TASK DETAILS: Copy exactly the lines of the material below that run from the one containing "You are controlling" through the one containing "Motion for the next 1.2". Copy no other lines.
----------------------------------------
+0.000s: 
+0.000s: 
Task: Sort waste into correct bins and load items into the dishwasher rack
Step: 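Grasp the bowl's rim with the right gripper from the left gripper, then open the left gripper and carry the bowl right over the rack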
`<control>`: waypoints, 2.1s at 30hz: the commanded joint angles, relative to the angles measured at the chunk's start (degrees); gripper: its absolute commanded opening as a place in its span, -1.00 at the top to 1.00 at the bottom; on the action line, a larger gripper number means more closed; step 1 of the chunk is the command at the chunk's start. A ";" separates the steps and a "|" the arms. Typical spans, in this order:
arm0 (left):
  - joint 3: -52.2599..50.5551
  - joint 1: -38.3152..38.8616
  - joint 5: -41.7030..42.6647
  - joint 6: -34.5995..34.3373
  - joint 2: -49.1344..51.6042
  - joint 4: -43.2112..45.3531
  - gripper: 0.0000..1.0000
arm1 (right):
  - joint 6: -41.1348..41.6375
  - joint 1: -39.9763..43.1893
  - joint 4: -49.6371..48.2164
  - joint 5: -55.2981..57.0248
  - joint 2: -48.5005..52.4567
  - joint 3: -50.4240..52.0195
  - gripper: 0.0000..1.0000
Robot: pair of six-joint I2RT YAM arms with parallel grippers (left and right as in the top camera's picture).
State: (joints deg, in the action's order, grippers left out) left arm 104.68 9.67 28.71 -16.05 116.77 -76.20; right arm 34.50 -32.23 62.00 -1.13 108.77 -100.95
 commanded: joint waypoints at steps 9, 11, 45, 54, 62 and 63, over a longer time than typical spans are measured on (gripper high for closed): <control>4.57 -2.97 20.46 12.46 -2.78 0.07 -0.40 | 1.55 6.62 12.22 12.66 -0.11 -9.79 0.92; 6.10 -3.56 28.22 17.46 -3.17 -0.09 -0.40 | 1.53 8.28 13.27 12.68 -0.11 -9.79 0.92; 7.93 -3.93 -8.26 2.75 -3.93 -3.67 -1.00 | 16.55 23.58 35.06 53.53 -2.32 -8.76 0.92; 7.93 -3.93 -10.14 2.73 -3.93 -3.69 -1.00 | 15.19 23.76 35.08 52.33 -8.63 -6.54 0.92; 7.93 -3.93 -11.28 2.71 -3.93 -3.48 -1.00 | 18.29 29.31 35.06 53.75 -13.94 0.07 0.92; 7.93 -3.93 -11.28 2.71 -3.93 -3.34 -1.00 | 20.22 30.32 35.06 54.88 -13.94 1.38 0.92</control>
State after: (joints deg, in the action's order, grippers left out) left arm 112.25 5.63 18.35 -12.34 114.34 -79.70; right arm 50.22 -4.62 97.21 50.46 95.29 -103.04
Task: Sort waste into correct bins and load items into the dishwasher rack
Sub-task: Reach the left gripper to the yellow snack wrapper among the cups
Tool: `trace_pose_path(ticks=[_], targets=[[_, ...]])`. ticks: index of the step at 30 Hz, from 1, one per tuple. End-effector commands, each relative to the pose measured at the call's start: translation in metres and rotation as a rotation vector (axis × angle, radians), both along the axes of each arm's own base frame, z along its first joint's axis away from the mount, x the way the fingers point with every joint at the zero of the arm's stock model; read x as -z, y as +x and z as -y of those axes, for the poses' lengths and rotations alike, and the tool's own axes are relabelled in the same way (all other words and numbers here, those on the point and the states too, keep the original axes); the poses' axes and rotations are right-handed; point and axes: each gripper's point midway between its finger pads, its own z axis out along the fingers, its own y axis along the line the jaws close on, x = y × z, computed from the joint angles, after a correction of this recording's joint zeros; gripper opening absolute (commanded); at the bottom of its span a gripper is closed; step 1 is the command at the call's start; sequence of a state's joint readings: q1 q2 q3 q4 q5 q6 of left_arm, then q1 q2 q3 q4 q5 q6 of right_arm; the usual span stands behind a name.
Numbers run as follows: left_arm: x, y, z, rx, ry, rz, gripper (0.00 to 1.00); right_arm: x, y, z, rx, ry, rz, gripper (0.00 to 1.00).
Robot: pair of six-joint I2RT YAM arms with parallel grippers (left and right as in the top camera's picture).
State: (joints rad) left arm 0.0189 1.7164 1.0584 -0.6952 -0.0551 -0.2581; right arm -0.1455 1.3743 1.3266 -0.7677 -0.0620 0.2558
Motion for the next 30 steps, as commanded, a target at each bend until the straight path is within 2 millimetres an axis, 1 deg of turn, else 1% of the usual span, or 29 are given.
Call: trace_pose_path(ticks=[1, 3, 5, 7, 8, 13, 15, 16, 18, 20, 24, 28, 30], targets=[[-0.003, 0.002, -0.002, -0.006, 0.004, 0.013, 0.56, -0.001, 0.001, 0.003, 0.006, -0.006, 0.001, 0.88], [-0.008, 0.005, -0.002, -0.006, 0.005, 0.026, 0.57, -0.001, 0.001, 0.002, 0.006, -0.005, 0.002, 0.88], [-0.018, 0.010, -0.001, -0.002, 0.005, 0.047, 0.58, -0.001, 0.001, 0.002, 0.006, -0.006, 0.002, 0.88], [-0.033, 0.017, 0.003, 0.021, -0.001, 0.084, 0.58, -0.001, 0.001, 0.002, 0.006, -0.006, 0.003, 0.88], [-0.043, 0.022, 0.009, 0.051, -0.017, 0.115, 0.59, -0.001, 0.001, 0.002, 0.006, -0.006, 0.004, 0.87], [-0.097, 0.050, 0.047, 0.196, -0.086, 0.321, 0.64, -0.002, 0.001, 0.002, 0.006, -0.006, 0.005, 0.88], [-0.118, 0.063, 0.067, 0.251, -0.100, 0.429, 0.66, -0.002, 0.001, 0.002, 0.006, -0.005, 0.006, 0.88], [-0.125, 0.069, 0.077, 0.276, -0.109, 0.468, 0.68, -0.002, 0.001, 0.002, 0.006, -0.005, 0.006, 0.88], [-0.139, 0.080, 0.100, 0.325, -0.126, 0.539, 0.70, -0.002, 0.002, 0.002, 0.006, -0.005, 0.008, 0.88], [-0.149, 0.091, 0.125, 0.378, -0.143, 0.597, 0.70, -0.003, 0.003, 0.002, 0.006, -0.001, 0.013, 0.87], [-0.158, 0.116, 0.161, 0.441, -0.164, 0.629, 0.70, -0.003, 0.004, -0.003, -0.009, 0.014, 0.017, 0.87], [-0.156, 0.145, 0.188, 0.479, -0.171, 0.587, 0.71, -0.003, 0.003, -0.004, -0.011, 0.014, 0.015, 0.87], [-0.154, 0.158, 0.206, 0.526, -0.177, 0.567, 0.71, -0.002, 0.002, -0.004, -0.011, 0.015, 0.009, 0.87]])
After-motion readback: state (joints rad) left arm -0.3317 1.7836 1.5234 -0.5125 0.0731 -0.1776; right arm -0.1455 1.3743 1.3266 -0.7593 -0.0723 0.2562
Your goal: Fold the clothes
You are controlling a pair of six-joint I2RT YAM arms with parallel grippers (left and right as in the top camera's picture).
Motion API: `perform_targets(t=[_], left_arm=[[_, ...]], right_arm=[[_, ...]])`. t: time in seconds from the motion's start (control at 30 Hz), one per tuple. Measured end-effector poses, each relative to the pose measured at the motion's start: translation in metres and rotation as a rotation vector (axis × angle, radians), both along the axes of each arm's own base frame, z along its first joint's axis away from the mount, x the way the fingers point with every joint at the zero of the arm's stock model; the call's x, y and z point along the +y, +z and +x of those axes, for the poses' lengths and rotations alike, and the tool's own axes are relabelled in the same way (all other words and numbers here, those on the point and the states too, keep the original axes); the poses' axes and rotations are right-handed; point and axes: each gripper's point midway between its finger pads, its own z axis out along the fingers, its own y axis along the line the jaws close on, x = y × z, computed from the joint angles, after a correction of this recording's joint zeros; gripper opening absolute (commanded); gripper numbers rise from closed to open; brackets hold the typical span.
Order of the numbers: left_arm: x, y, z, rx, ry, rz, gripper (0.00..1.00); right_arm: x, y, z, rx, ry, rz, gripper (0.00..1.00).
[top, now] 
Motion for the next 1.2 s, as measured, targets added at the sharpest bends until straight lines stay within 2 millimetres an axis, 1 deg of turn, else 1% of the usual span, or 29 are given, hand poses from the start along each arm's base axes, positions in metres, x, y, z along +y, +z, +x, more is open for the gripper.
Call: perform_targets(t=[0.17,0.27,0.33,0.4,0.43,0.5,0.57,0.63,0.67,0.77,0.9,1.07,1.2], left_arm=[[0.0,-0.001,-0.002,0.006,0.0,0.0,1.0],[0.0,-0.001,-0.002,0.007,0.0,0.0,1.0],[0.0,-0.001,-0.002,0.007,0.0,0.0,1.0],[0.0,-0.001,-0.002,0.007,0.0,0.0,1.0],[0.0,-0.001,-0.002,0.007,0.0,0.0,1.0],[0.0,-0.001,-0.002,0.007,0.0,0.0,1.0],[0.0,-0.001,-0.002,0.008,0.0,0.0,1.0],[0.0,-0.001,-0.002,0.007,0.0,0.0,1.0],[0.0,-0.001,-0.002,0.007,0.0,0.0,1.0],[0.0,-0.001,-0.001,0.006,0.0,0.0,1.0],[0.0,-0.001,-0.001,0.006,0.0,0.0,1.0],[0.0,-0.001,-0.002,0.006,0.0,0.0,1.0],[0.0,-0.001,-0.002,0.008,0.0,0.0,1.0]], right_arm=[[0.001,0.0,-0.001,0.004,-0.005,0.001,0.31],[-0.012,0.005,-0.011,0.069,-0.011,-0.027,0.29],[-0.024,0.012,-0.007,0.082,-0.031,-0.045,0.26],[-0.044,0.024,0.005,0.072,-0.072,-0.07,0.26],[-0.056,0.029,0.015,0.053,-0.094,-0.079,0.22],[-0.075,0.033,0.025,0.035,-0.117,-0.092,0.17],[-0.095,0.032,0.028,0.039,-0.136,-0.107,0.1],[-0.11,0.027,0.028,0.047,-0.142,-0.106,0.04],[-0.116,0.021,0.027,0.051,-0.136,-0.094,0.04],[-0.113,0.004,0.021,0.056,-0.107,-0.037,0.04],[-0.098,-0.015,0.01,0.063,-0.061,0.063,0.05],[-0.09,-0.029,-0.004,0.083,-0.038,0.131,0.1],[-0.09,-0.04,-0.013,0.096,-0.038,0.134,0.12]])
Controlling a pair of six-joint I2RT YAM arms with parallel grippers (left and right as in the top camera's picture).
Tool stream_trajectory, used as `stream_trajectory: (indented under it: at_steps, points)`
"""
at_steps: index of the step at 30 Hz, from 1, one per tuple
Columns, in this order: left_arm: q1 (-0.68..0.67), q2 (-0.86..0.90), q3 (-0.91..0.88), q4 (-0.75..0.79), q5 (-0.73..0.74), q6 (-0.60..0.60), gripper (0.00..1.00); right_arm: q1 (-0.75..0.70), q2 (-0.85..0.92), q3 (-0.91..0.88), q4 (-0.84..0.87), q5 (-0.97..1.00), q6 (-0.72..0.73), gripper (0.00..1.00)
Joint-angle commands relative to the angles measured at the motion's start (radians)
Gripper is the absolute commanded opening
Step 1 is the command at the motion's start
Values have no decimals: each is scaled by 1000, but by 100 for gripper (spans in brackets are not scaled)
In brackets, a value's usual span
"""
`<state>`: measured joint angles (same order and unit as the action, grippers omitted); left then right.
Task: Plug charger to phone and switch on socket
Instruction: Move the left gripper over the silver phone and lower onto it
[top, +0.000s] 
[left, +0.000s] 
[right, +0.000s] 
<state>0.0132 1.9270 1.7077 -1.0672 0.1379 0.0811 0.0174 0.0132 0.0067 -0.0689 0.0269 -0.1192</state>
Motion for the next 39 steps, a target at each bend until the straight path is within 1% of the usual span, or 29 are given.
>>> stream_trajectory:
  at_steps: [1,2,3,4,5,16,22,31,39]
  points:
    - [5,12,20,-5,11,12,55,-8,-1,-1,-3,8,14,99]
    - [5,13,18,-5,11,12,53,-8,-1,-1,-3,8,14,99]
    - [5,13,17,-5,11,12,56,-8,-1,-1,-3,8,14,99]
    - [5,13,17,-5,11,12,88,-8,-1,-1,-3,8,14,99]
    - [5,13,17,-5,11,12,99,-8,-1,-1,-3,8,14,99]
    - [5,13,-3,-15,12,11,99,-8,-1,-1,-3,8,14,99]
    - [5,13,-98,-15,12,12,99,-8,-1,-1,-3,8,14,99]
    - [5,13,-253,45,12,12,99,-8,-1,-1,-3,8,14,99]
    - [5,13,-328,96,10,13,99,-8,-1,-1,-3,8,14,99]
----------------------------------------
RESULT BELOW:
You are controlling a pair of six-joint I2RT YAM arms with parallel grippers (left and right as in the top camera's picture).
Motion API: `perform_targets(t=[_], left_arm=[[_, ...]], right_arm=[[_, ...]])`. t: time in seconds from the motion's start (control at 30 Hz), one per tuple. Measured end-effector poses, each relative to the pose measured at the motion's start: translation in metres and rotation as a rotation vector (axis × angle, radians), both along the axes of each arm's own base frame, z along its first joint's axis away from the mount, x the way the fingers point with every joint at the zero of the arm's stock model; the call's x, y and z point along the +y, +z and +x of those axes, for the poses' lengths and rotations alike, and the tool's own axes are relabelled in the same way (all other words and numbers here, those on the point and the states too, keep the original axes); the poses' axes and rotations are right-handed; point and axes: each gripper's point midway between its finger pads, its own z axis out along the fingers, its own y axis along the line the jaws close on, x = y × z, computed from the joint angles, after a correction of this recording's joint zeros; gripper opening absolute (commanded); gripper numbers rise from closed to open; brackets hold the typical span.
Order of the numbers: left_arm: x, y, z, rx, ry, rz, gripper (0.00..1.00); right_arm: x, y, z, rx, ry, rz, gripper (0.00..1.00).
[top, now] 
Motion for the next 1.2 s, as measured, targets added at the sharpest bends until straight lines stay within 2 millimetres an axis, 1 deg of turn, else 1% of the usual span, or 29 are given, hand poses from the start along each arm's base axes, positions in metres, x, y, z along +y, +z, +x, more is open for the gripper.

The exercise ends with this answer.